TASK INSTRUCTIONS>
Transcribe precisely those lines of the listing that fall between the line containing "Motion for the" and the last line, inclusive of both.

** AVAILABLE DATA follows **

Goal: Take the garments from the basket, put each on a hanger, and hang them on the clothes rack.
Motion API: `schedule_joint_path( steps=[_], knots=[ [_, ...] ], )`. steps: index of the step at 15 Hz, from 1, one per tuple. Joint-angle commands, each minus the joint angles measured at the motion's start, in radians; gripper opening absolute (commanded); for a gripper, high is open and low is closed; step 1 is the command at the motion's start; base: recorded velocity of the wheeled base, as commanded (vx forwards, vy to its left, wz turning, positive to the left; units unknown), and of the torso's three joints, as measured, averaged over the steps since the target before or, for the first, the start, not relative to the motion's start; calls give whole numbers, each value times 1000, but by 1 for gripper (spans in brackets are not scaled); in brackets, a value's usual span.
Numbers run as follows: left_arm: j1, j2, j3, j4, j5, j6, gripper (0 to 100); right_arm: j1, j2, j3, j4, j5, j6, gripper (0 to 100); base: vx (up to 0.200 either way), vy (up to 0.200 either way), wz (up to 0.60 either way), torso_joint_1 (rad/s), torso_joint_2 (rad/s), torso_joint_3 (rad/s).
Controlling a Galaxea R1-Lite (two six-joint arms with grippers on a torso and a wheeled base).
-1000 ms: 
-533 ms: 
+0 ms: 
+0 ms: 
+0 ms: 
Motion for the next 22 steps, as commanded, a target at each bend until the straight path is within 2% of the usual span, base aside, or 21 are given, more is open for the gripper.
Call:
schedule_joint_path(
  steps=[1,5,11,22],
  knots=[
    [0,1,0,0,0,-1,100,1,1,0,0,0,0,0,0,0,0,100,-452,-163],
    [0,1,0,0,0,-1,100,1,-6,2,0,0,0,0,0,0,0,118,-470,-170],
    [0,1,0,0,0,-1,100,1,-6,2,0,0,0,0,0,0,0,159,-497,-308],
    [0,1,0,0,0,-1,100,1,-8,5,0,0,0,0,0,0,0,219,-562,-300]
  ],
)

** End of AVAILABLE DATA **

REPLY TO THE TASK>
Motion for the next 22 steps, as commanded, a target at each bend until the straight path is within 2% of the usual span, base aside, or 21 are given, more is open for the gripper.
Call:
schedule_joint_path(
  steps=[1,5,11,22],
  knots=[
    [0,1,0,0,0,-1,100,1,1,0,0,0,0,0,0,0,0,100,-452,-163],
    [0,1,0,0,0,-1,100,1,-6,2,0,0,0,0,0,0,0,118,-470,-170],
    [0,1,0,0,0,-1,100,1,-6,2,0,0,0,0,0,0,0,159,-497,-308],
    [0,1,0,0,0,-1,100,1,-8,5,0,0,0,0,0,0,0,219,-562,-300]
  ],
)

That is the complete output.